Updated on 2025-10-23 GMT+08:00

Character Sets and Collations

A character set provides character encoding rules, and a collation provides character sorting rules. This section describes the character sets and collations in M-compatible databases. The following character sets, collation rules, and syntax are supported only in M-compatible databases.

  • The character sets and collations of M-compatible databases must meet the following requirements:
    • Each character set has one or more collations and has only one default collation.

    • Each collation has only one associated character set.

    • The sorting results of the same data using different collations may be different.

    • utf8mb4 and utf8 are the same character set.

    • You are advised to select the same character set for table columns and server_encoding to avoid performance loss caused by transcoding.

  • The character sets and collations of M-compatible databases support the following functions:
    • Multiple character sets can be used to store character strings.

    • Collations can be used to compare character strings.

    • Database-level, schema-level, table-level, and column-level character sets and collations are supported.
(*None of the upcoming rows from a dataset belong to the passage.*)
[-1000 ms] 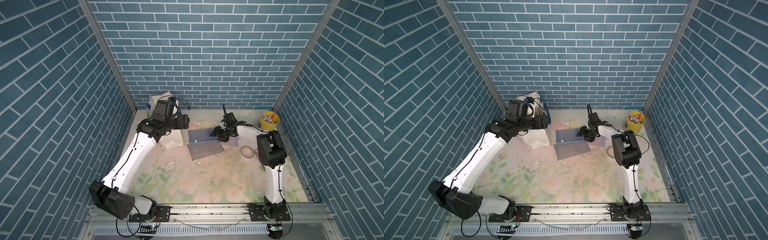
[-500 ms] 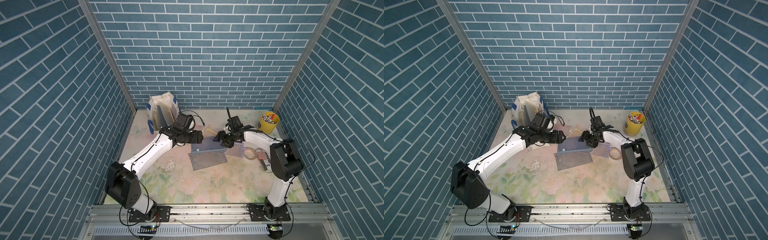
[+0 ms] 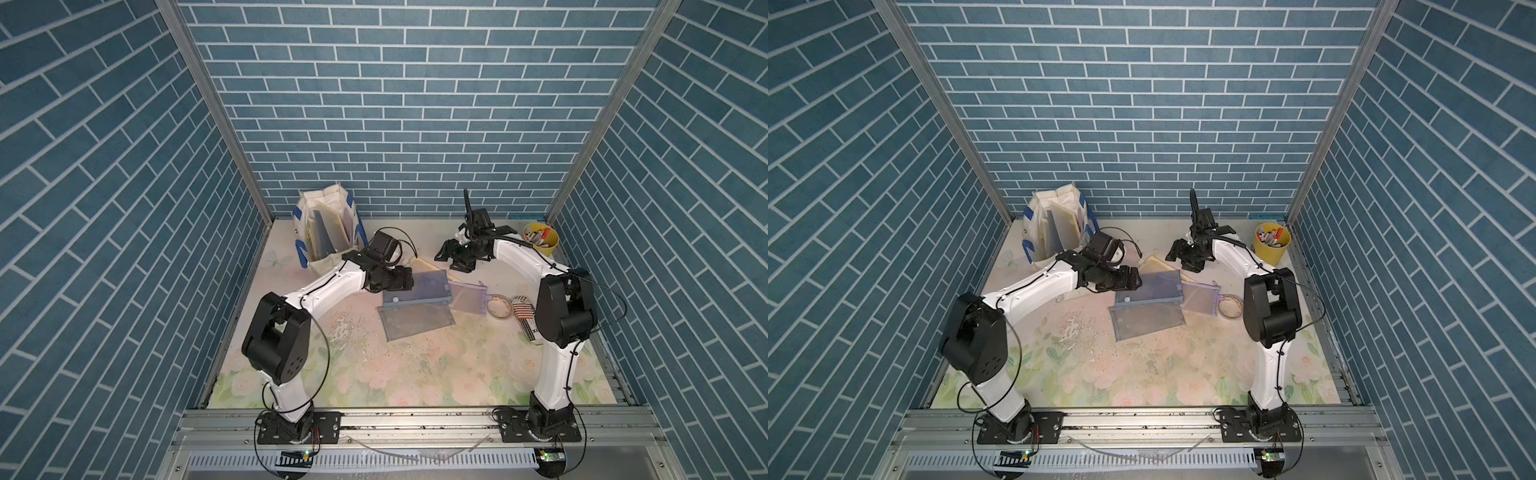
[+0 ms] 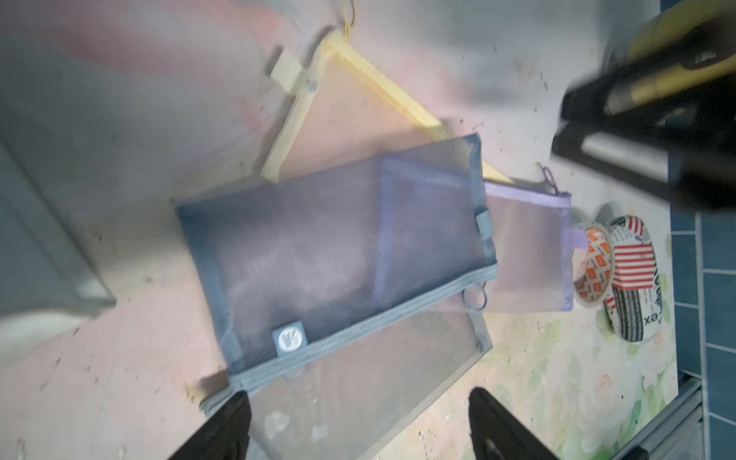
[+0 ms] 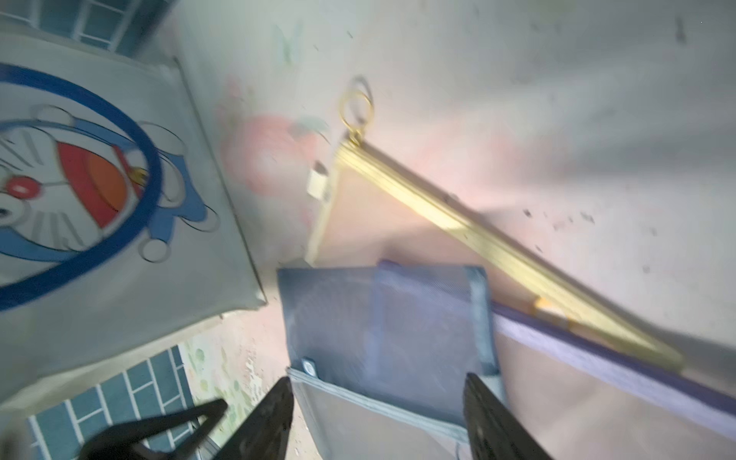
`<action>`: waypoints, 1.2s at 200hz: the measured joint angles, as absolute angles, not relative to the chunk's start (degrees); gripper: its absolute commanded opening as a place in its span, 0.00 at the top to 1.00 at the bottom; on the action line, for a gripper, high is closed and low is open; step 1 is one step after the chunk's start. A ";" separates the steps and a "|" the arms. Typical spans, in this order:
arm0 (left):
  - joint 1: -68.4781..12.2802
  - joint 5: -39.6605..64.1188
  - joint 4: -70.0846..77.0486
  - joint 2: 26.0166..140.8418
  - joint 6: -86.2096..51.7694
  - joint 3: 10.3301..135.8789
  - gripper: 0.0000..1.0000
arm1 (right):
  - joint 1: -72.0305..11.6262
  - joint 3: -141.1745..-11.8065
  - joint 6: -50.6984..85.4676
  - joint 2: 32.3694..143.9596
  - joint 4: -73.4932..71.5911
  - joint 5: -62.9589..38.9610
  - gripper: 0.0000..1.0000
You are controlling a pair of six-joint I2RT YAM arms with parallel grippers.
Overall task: Put the pencil pouch into the canvas bag
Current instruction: Adjust the pencil pouch in the pencil pouch.
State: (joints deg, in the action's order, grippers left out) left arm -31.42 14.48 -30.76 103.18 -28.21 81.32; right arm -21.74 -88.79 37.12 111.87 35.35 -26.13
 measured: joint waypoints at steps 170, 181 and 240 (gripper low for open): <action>-24.88 24.45 -40.45 132.27 -22.09 109.56 0.12 | -22.83 -72.79 41.78 110.98 23.59 -32.82 0.33; -24.88 24.97 -39.94 131.79 -21.89 107.02 0.12 | -22.61 -72.79 41.80 111.42 23.00 -32.97 0.33; -25.47 27.53 -36.10 125.21 -21.08 95.18 0.12 | -20.78 -74.35 42.19 113.43 22.26 -33.26 0.33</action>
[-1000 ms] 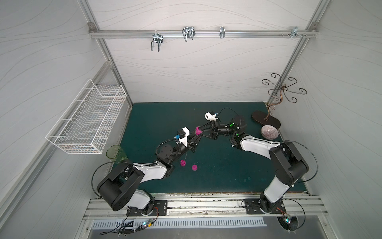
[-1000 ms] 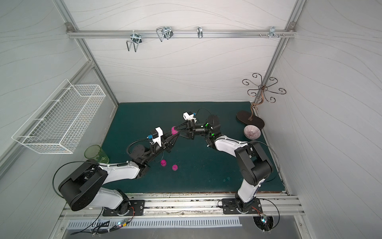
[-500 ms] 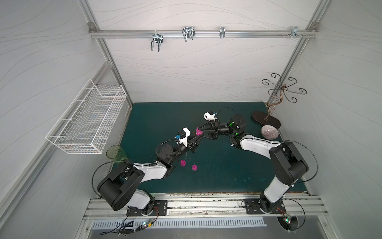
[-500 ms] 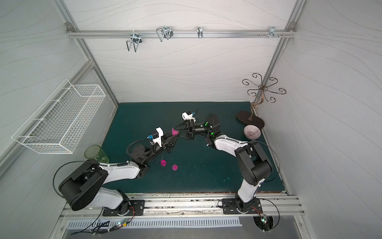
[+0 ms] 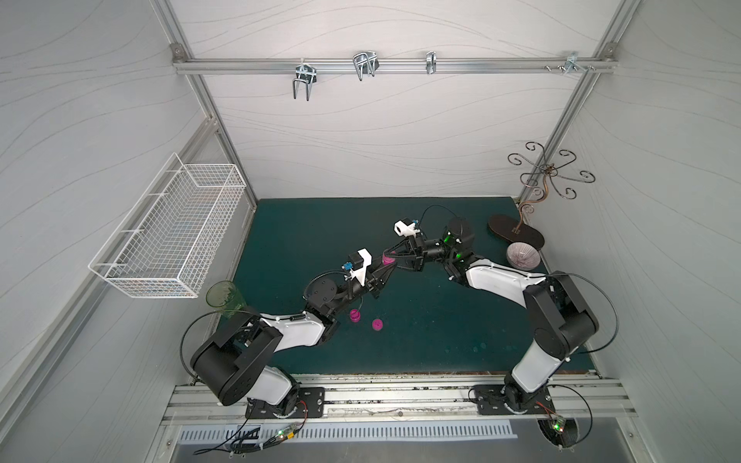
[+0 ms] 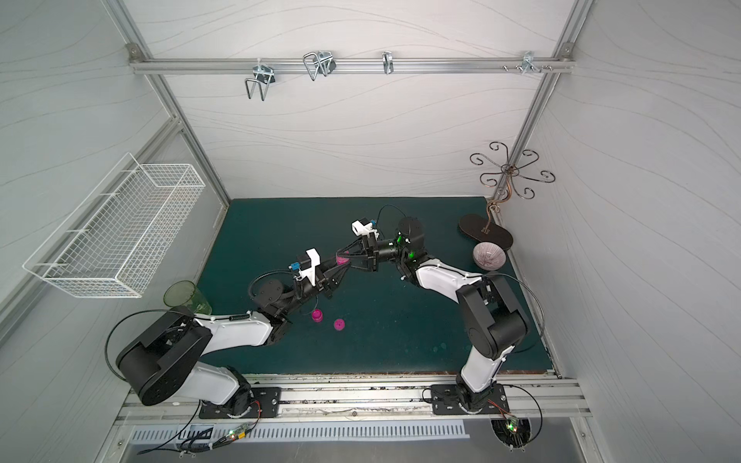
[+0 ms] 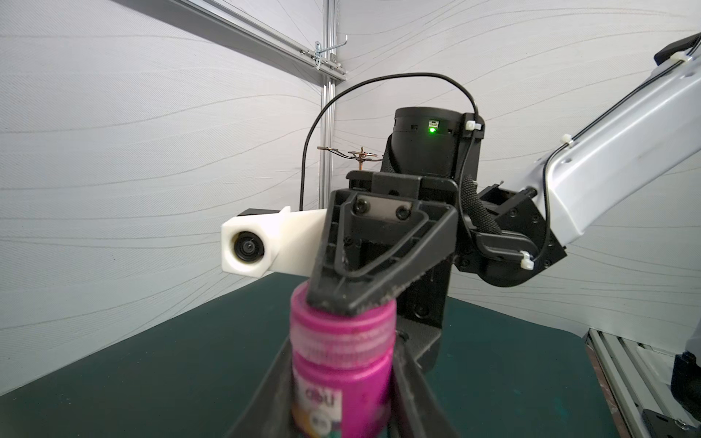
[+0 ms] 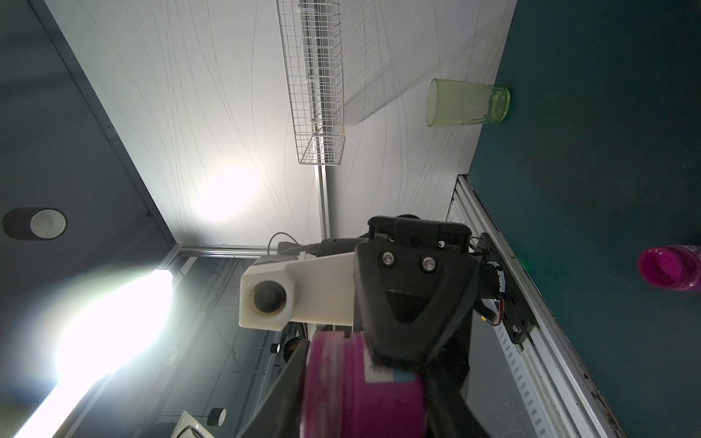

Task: Close the paint jar lid
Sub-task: Screw the lid onto the paint jar.

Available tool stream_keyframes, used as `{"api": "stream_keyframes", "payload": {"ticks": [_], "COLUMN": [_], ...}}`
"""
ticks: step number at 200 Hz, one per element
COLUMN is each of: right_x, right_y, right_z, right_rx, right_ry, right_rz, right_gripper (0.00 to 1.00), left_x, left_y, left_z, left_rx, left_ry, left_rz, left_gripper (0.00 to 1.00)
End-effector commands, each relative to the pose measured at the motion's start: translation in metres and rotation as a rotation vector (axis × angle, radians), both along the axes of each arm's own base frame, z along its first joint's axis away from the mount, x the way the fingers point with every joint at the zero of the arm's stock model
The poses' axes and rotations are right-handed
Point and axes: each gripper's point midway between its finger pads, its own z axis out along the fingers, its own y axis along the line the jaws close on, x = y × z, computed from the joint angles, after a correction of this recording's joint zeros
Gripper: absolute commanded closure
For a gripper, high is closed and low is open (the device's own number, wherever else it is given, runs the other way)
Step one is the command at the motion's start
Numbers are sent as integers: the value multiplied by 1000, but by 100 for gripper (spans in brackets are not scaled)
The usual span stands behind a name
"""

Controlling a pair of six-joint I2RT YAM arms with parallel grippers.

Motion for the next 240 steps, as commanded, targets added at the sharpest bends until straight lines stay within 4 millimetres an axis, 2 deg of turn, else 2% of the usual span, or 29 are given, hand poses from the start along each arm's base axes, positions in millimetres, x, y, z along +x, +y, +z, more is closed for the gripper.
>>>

Character sets other than the BINARY character set and the character sets of the current database cannot be used in the same database.

Supported Character Sets

The following character sets are supported by M-compatible databases.

Table 1 Character sets supported by M-compatible databases

Character Set

Description

Default Collation

utf8

Variable-length Unicode character code. The length of the character code ranges from 1 to 4 bytes.

utf8mb4_general_ci

utf8mb4

The character set is the same as that of utf8.

utf8mb4_general_ci

gbk

Extended character set of Chinese characters in the GB standard.

gbk_chinese_ci

gb18030

Character set of Chinese characters in the GB standard.

gb18030_chinese_ci

binary

Binary pseudo-character set.

binary

  • Currently, the database-level, schema-level, table-level, and column-level syntax supports only character sets specified in Table 1.
  • The BINARY character set is implemented by using the existing character set SQL_ASCII.
  • The conversion logic between character sets in GaussDB is different from that in MySQL. Therefore, some special characters that can be converted in M-compatible databases may fail to be converted in MySQL. You are advised not to use these uncommon characters.
  • Currently, GaussDB does not perform strict encoding logic verification on invalid characters that do not belong to the current character set. As a result, such invalid characters may be successfully entered.

Supported Collations

The following collations are supported by M-compatible databases.

Table 2 Collations supported by M-compatible databases

Collation

Character Set

Description

Blank Filling

utf8_bin

utf8

The binary collation is used.

Supported.

utf8_general_ci

utf8

The general collation is used.

Supported.

utf8_unicode_ci

utf8

The Unicode Collation Algorithm (UCA)-based collation is used.

Supported.

utf8mb4_bin

utf8mb4

Same as utf8_bin.

Supported.

utf8mb4_general_ci

utfbmb4

Same as utf8_general_ci.

Supported.

utf8mb4_unicode_ci

utf8mb4

Same as utf8_unicode_ci.

Supported.

utf8mb4_0900_ai_ci

utf8mb4

The Unicode Collation Algorithm (UCA)-based collation is used.

Supported.

gbk_bin

gbk

The binary collation is used.

Supported.

gbk_chinese_ci

gbk

The Chinese (pinyin) collation is used.

Supported.

gb18030_bin

gb18030

The binary collation is used.

Supported.

gb18030_chinese_ci

gb18030

The Chinese (pinyin) collation is used.

Supported.

binary

binary

The binary collation is used.

Not supported.

  • Collation names start with the names of the character sets associated with them and are usually followed by one or more suffixes that indicate other character order features. For example, _bin indicates binary sorting rules, and _ci indicates case-insensitive.
  • If a collation supports blank filling, spaces at the end of character strings are ignored during comparison, for example, :'A' = 'A'.